Neurofeedback, also known as neurobiofeedback or neurotherapy, is a self-regulation technique that uses a person’s brain functions to help promote states of relaxation and self-control. The principle of neurofeedback training is based upon a direct, immediate feedback signal that reflects a person’s neurological state. These brain wave frequencies may be measured, analysed, and converted into auditory/visual signals which are able to be processed by the participant. ‘Traditional’ neurofeedback records electrical activity from different areas of the brain and converts it into a tracing called an electroencephalogram (EEG). With these brain wave patterns being reflected through the EEG, an indication of an individual’s neurological state and their level of consciousness is provided.
These feedback signals provide a real-time indicator of brain activity from which a participant will be trained to improve upon, gradually learning to achieve the desired brain wave state and maintain that state for longer periods of time.

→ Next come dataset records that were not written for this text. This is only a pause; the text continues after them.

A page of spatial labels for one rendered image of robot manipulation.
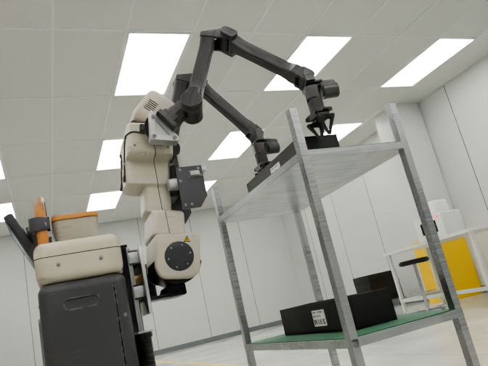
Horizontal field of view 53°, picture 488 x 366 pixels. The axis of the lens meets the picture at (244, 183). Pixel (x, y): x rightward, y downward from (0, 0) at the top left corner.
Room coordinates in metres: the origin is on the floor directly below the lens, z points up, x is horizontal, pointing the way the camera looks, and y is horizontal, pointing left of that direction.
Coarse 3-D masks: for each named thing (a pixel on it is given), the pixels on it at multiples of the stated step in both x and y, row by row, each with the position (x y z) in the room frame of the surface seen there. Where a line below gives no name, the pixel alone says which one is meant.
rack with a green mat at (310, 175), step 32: (288, 160) 1.60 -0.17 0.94; (320, 160) 1.60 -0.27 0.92; (352, 160) 1.70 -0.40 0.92; (384, 160) 1.81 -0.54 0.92; (256, 192) 1.87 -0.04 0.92; (288, 192) 1.99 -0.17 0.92; (320, 192) 2.14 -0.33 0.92; (416, 192) 1.69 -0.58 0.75; (224, 224) 2.32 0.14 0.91; (320, 224) 1.52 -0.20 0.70; (448, 288) 1.69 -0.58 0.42; (352, 320) 1.53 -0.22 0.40; (416, 320) 1.62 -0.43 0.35; (448, 320) 1.67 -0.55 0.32; (352, 352) 1.52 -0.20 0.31
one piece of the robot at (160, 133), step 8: (152, 112) 1.56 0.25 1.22; (152, 120) 1.56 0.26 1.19; (160, 120) 1.57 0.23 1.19; (152, 128) 1.56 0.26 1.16; (160, 128) 1.57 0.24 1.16; (168, 128) 1.58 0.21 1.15; (152, 136) 1.56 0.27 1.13; (160, 136) 1.57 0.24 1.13; (168, 136) 1.58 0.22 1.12; (176, 136) 1.59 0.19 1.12; (152, 144) 1.60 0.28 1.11; (160, 144) 1.60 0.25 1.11; (168, 144) 1.61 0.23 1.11; (176, 144) 1.62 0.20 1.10
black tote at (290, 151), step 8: (312, 136) 1.75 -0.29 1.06; (328, 136) 1.77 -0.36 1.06; (336, 136) 1.79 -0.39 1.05; (312, 144) 1.74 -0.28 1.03; (320, 144) 1.76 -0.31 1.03; (328, 144) 1.77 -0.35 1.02; (336, 144) 1.78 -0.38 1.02; (280, 152) 1.87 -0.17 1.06; (288, 152) 1.81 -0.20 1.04; (272, 160) 1.94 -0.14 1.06; (280, 160) 1.88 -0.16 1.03; (264, 168) 2.03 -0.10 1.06; (272, 168) 1.96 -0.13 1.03; (256, 176) 2.12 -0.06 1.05; (264, 176) 2.05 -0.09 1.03; (248, 184) 2.22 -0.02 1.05; (256, 184) 2.14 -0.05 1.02; (248, 192) 2.24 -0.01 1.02
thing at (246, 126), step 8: (208, 88) 2.11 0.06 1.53; (208, 96) 2.11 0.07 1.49; (216, 96) 2.13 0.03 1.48; (216, 104) 2.13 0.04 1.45; (224, 104) 2.14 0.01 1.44; (224, 112) 2.15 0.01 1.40; (232, 112) 2.15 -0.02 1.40; (232, 120) 2.17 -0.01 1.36; (240, 120) 2.17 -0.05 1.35; (248, 120) 2.18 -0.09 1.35; (240, 128) 2.19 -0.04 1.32; (248, 128) 2.17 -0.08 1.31; (256, 128) 2.19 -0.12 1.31; (248, 136) 2.22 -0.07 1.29
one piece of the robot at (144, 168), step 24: (144, 144) 1.65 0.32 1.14; (144, 168) 1.70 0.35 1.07; (168, 168) 1.74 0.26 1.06; (144, 192) 1.73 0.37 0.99; (168, 192) 1.75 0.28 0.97; (144, 216) 1.78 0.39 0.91; (168, 216) 1.69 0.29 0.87; (168, 240) 1.69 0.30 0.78; (192, 240) 1.72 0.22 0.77; (168, 264) 1.68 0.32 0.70; (192, 264) 1.71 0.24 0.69
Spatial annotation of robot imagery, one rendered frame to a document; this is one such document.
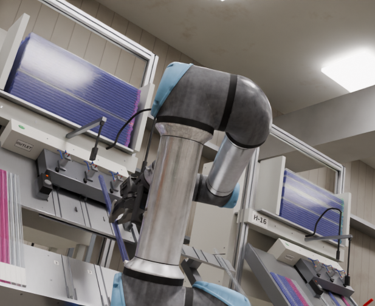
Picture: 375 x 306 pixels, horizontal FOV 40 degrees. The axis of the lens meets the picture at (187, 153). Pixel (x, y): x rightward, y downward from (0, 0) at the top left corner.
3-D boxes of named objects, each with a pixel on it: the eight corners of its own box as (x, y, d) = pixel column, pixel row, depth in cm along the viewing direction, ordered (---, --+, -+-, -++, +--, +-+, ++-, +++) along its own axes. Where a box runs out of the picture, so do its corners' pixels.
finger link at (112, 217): (109, 210, 160) (127, 194, 156) (110, 226, 156) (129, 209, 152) (101, 207, 159) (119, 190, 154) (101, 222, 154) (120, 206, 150)
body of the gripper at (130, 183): (138, 194, 159) (161, 172, 154) (140, 216, 153) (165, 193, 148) (117, 186, 155) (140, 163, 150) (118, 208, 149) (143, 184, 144)
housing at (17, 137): (110, 204, 204) (130, 178, 200) (-7, 160, 178) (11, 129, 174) (107, 192, 210) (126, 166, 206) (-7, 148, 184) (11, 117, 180)
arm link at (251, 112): (293, 74, 100) (236, 183, 142) (239, 62, 100) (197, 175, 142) (290, 122, 95) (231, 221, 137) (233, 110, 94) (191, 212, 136)
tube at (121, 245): (133, 285, 137) (135, 282, 137) (129, 283, 136) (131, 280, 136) (101, 178, 177) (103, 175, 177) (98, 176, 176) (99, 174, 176)
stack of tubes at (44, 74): (128, 147, 208) (142, 90, 218) (8, 93, 180) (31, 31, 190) (112, 153, 217) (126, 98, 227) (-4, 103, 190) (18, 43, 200)
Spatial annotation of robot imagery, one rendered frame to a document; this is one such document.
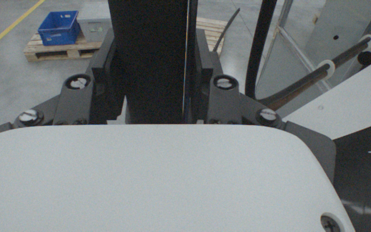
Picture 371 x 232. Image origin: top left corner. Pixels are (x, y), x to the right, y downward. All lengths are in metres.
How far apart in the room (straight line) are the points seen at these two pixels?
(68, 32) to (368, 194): 3.17
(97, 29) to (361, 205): 3.07
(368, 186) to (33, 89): 2.88
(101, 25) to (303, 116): 2.79
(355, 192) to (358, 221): 0.03
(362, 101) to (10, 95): 2.92
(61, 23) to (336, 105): 3.65
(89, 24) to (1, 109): 1.37
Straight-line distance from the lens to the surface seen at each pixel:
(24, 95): 2.88
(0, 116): 2.76
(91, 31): 3.16
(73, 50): 3.19
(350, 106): 0.55
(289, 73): 1.45
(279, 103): 0.29
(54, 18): 3.84
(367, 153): 0.29
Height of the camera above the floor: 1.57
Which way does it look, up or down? 46 degrees down
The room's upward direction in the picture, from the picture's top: 4 degrees clockwise

Neurofeedback can be used as an interesting alternative treatment that fosters improvement in range of groups, including those that are subject to struggles with mental health or other difficulties. However, this therapy has some issues, as it can be expensive and time-consuming, with the desired improvement taking months to appear and long-term application being limited as the benefits post-treatment are not long-lasting. Despite criticisms to the treatment’s scientific validity and arguments that it relies on a powerful placebo response, neurofeedback may nonetheless offer a potent psychosocial intervention that promotes an increase in adaptive brain activity and desired behaviour.